心配で話しかけても言葉が少ない。本当にどうしたんだろう?

病院につくと、入り口にカメラを持った人がたくさんいて、忙しそうにしていた。


これからの出来事については俺の記憶は曖昧だった。

ベッドで横になって動かない父。

泣き崩れる母。

それ以上の記憶は無い。

『亡くなった男の子についてどう思いますか?』

『旦那さんの異変に気付かなかったんですか?』

『旦那さんが殺人を犯した事どう感じますか?』

家に帰ってからは大変だった。

マスコミが自宅に押しかけ、葬式の時も追いかけられた。

母は憔悴していたが、俺に対しては心配かけまいと「大丈夫よ」と笑顔で答え続けていた。
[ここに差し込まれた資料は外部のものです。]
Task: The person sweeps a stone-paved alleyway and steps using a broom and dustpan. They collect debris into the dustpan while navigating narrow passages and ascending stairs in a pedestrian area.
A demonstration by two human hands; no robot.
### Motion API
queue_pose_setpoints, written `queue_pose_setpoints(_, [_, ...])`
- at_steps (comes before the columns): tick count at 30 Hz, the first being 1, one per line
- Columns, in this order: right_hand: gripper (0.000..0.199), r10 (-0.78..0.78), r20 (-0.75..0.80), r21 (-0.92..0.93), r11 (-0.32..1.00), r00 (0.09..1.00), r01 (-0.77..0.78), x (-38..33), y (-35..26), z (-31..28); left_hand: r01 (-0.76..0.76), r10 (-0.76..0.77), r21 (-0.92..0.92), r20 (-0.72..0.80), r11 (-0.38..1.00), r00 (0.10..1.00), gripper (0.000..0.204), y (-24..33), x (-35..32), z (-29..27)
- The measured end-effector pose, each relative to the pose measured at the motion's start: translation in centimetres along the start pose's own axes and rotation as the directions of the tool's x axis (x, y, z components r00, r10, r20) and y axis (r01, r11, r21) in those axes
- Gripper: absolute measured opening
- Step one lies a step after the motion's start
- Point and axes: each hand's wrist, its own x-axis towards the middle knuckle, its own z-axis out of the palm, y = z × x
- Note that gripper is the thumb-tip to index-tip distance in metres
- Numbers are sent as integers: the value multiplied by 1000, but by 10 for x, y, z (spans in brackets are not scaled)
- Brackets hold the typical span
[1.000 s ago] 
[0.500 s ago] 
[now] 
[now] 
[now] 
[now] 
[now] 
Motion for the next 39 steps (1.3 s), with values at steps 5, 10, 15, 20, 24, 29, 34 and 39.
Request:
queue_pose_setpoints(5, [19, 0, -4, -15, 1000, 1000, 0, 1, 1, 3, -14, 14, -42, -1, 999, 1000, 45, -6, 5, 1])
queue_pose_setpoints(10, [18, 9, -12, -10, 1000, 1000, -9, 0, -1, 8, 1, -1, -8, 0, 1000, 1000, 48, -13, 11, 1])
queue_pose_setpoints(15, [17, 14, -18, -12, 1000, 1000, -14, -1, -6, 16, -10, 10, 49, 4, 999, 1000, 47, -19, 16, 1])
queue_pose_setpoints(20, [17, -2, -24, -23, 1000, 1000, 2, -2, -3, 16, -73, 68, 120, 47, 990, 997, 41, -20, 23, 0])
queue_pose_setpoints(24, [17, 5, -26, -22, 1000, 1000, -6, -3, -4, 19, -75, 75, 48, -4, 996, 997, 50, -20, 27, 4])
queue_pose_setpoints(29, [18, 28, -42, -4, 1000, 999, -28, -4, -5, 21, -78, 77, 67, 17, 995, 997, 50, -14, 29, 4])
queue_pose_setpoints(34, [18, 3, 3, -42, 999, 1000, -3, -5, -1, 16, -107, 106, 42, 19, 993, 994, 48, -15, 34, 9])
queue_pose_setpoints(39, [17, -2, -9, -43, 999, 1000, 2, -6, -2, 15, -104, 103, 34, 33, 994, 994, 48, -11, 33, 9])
「透真大丈夫よ。お父さんは悪い事してないからね。きっと警察の人が悪い事した人見つけてくれるからね。」

つらいだろうに俺の事を気遣う母は今思っても強い人だと思う。


葬式の日、母に近づく男がいた。

「同僚の向井です。長瀬は優秀な医師で親友でした。本当に残念です。」

人の良さそうな細身の男。沈痛な面持ちで話していたが、母との別れ際に

ほんの一瞬・・・・口角が上がった。当時の俺は笑顔の意味が分からなかった。


葬式から数日経ち、母も徐々に立ち直りを見せていた。

「透真一緒にお買い物行くわよ」

「うん!」

玄関を出ると母がいつものように手を出してくれた。いつもと同じ笑顔で、





『グジュブジュ』






「えッ?」



隣りいた母が道に倒れ込み女が馬乗りになっていた。


「ヒヒひ。死ね『ザグシュ』死ね『ザグシュ』死ね『ザグシュ』死ね『ザグシュ』死ね『ザグシュ』死ね『ザグシュ』

『ザクザクザクザクザクザク』死ね死ね死ね死ね死ね死ね死ね死ね死ね死ね死ね死ね死ね死ね死ねぇぇぇぇぇぇぇ!!!。」

「エへへへ。正臣ちゃ~ん悪魔は殺したわ~♡も~う怖くないわよ~♡早く帰っておいで~♡」


何かに憑りつかれたように奇声を発しながら、一心不乱に包丁を振りおろす女。

「きゃーーー。」

通行人の女性が悲鳴を上げる。

奇声を上げていた女は、母の上に跨ったまま不気味に笑っていた。

道路に赤い水たまりが拡がり、あの日と同じ・・・雨が激しく降っていた。